TASK BRIEF
Line by line, transcribe the records exactly.

RECORDS SHOWN
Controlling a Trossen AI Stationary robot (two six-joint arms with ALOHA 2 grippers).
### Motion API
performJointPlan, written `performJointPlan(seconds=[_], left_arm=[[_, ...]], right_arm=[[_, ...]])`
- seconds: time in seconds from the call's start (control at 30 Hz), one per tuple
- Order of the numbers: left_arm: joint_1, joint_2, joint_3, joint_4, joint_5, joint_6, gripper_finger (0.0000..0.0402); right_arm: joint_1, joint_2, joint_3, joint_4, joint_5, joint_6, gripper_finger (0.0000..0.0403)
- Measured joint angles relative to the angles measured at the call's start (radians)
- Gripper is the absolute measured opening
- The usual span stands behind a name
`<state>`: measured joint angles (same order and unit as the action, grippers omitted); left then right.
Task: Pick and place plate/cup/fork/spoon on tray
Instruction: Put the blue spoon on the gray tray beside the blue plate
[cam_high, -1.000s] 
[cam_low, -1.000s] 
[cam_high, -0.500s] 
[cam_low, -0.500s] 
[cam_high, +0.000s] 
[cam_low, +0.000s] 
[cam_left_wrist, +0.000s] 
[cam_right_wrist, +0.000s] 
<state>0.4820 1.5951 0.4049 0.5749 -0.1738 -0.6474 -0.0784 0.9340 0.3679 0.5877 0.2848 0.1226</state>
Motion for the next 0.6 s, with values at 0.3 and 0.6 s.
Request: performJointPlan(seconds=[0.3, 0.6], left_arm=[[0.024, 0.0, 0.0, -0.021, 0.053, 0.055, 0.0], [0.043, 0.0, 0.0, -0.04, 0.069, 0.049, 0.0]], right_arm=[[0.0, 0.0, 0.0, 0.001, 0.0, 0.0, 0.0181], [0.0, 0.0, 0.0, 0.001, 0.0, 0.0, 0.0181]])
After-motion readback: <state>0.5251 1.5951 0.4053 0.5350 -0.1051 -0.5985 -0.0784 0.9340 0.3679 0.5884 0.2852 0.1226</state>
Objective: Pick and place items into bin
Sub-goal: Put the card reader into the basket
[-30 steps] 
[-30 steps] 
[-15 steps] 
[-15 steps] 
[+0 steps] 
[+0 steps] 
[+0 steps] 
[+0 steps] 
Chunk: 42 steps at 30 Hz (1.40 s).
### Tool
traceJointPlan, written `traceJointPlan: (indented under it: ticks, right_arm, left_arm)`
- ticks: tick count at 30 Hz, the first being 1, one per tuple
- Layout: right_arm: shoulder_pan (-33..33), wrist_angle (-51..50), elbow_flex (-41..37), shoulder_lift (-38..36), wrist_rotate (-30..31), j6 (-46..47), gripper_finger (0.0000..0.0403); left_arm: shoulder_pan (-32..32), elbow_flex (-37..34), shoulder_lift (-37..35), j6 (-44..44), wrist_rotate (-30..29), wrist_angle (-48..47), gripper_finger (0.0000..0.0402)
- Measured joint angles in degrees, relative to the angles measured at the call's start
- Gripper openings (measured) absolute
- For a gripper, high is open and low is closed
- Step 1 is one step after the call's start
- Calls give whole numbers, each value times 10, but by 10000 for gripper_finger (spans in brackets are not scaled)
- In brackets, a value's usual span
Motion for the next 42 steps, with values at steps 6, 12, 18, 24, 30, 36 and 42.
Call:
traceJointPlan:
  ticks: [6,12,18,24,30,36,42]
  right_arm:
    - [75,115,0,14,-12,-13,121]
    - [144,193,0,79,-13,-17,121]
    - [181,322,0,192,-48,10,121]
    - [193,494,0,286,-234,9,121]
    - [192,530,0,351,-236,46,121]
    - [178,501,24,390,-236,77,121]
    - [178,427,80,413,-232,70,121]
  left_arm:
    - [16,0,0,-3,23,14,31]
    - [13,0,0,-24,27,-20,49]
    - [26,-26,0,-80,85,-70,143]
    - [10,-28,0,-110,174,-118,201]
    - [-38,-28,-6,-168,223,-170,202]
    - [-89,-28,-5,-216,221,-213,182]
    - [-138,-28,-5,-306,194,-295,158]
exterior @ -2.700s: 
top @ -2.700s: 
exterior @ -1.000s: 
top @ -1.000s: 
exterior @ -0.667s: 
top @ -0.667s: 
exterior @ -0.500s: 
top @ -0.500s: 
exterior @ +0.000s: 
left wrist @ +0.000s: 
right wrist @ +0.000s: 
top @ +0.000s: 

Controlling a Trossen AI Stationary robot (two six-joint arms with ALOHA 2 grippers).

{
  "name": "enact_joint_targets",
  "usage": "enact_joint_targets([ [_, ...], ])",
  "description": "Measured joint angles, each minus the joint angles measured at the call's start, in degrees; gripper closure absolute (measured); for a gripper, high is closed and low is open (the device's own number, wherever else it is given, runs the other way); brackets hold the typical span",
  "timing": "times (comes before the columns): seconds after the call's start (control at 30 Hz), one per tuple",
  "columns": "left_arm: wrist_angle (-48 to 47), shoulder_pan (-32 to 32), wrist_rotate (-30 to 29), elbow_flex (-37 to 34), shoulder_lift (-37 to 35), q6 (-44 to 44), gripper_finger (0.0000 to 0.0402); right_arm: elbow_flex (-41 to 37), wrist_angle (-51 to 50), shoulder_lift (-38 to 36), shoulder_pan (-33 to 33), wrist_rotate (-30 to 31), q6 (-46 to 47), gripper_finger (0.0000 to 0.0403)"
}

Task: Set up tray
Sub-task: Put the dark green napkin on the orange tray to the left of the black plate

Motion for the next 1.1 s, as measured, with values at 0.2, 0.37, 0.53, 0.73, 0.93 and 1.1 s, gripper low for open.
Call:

ANSWER SPACE
Controlling a Trossen AI Stationary robot (two six-joint arms with ALOHA 2 grippers).
### Motion API
performJointPlan, written `performJointPlan(seconds=[_], left_arm=[[_, ...]], right_arm=[[_, ...]])`
- seconds: time in seconds from the call's start (control at 30 Hz), one per tuple
- Order of the numbers: left_arm: joint_1, joint_2, joint_3, joint_4, joint_5, joint_6, gripper_finger (0.0000..0.0402); right_arm: joint_1, joint_2, joint_3, joint_4, joint_5, joint_6, gripper_finger (0.0000..0.0403)
- Measured joint angles relative to the angles measured at the call's start (radians)
- Gripper is the absolute measured opening
- The usual span stands behind a name
`<state>`: measured joint angles (same order and unit as the action, grippers omitted); left then right.
Task: Pick and place plate/cup/fork/spoon on tray
Instruction: Put the blue spoon on the gray tray beside the blue plate
[cam_high, -1.000s] 
[cam_low, -1.000s] 
[cam_high, -0.500s] 
[cam_low, -0.500s] 
[cam_high, +0.000s] 
[cam_low, +0.000s] 
[cam_left_wrist, +0.000s] 
[cam_right_wrist, +0.000s] 
<state>0.4820 1.5951 0.4049 0.5749 -0.1738 -0.6474 -0.0784 0.9340 0.3679 0.5877 0.2848 0.1226</state>
Motion for the next 0.6 s, with values at 0.3 and 0.6 s.
Request: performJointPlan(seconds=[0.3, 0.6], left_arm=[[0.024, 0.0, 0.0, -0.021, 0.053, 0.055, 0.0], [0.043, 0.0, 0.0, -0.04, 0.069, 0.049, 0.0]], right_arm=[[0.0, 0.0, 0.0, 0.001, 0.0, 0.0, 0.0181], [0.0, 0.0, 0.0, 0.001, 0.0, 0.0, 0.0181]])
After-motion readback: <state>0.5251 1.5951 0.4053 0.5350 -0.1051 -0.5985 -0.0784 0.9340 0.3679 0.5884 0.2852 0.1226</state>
Objective: Pick and place items into bin
Sub-goal: Put the card reader into the basket
[-30 steps] 
[-30 steps] 
[-15 steps] 
[-15 steps] 
[+0 steps] 
[+0 steps] 
[+0 steps] 
[+0 steps] 
Chunk: 42 steps at 30 Hz (1.40 s).
### Tool
traceJointPlan, written `traceJointPlan: (indented under it: ticks, right_arm, left_arm)`
- ticks: tick count at 30 Hz, the first being 1, one per tuple
- Layout: right_arm: shoulder_pan (-33..33), wrist_angle (-51..50), elbow_flex (-41..37), shoulder_lift (-38..36), wrist_rotate (-30..31), j6 (-46..47), gripper_finger (0.0000..0.0403); left_arm: shoulder_pan (-32..32), elbow_flex (-37..34), shoulder_lift (-37..35), j6 (-44..44), wrist_rotate (-30..29), wrist_angle (-48..47), gripper_finger (0.0000..0.0402)
- Measured joint angles in degrees, relative to the angles measured at the call's start
- Gripper openings (measured) absolute
- For a gripper, high is open and low is closed
- Step 1 is one step after the call's start
- Calls give whole numbers, each value times 10, but by 10000 for gripper_finger (spans in brackets are not scaled)
- In brackets, a value's usual span
Motion for the next 42 steps, with values at steps 6, 12, 18, 24, 30, 36 and 42.
Call:
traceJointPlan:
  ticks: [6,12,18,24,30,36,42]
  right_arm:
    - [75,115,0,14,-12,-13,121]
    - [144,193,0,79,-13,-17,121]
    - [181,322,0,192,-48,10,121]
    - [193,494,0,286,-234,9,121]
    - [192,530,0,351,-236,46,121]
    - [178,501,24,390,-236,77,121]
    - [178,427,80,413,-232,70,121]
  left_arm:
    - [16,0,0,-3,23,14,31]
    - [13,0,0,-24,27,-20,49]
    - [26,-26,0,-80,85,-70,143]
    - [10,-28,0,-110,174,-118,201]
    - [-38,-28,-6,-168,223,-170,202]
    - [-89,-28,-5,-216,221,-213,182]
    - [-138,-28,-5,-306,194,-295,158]
exterior @ -2.700s: 
top @ -2.700s: 
exterior @ -1.000s: 
top @ -1.000s: 
exterior @ -0.667s: 
top @ -0.667s: 
exterior @ -0.500s: 
top @ -0.500s: 
exterior @ +0.000s: 
left wrist @ +0.000s: 
right wrist @ +0.000s: 
top @ +0.000s: 

Controlling a Trossen AI Stationary robot (two six-joint arms with ALOHA 2 grippers).

{
  "name": "enact_joint_targets",
  "usage": "enact_joint_targets([ [_, ...], ])",
  "description": "Measured joint angles, each minus the joint angles measured at the call's start, in degrees; gripper closure absolute (measured); for a gripper, high is closed and low is open (the device's own number, wherever else it is given, runs the other way); brackets hold the typical span",
  "timing": "times (comes before the columns): seconds after the call's start (control at 30 Hz), one per tuple",
  "columns": "left_arm: wrist_angle (-48 to 47), shoulder_pan (-32 to 32), wrist_rotate (-30 to 29), elbow_flex (-37 to 34), shoulder_lift (-37 to 35), q6 (-44 to 44), gripper_finger (0.0000 to 0.0402); right_arm: elbow_flex (-41 to 37), wrist_angle (-51 to 50), shoulder_lift (-38 to 36), shoulder_pan (-33 to 33), wrist_rotate (-30 to 31), q6 (-46 to 47), gripper_finger (0.0000 to 0.0403)"
}

Task: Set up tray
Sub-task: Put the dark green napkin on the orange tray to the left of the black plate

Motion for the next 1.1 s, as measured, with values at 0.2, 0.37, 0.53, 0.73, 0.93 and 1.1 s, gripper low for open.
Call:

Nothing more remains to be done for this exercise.